=== Begin Enclosure ===
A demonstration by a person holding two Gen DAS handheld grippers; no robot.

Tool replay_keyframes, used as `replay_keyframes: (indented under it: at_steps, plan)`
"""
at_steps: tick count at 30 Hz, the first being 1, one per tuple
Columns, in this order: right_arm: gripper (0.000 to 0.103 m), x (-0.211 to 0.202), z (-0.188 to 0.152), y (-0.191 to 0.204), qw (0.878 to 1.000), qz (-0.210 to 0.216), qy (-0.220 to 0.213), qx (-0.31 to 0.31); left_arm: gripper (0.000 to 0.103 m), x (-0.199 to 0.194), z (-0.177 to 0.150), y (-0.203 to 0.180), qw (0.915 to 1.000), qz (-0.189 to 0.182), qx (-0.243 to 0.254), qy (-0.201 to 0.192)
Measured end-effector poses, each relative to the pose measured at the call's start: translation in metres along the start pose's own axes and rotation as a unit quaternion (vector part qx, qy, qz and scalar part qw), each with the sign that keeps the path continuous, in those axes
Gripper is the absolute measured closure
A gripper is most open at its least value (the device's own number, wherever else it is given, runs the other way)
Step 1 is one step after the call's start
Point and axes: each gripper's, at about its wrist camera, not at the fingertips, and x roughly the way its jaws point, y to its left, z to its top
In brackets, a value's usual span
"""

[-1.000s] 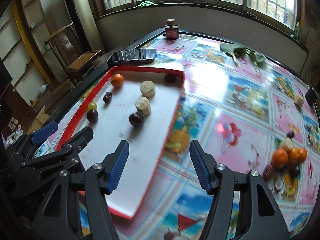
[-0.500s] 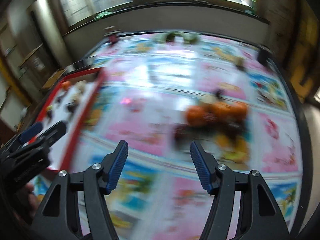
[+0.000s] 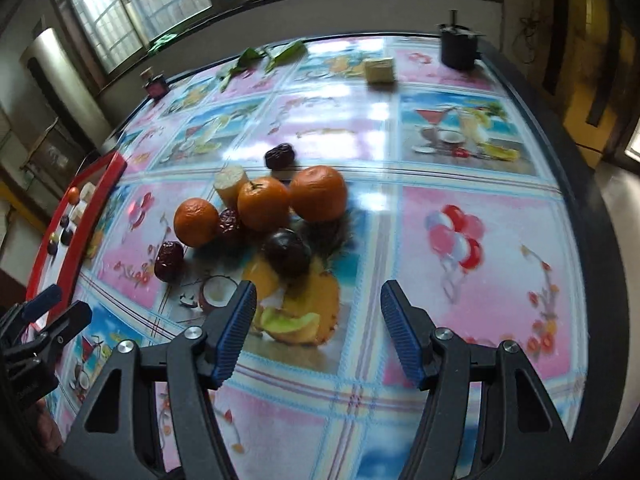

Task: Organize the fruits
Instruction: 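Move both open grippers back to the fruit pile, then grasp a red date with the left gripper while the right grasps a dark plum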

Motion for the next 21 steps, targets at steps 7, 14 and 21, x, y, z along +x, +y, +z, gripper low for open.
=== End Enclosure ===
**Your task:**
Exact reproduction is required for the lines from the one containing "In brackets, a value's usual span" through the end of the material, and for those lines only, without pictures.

**Response:**
In brackets, a value's usual span
"""

[-1.000s] 
[-0.500s] 
[+0.000s] 

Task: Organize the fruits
Instruction: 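Move both open grippers back to the fruit pile, then grasp a red date with the left gripper while the right grasps a dark plum
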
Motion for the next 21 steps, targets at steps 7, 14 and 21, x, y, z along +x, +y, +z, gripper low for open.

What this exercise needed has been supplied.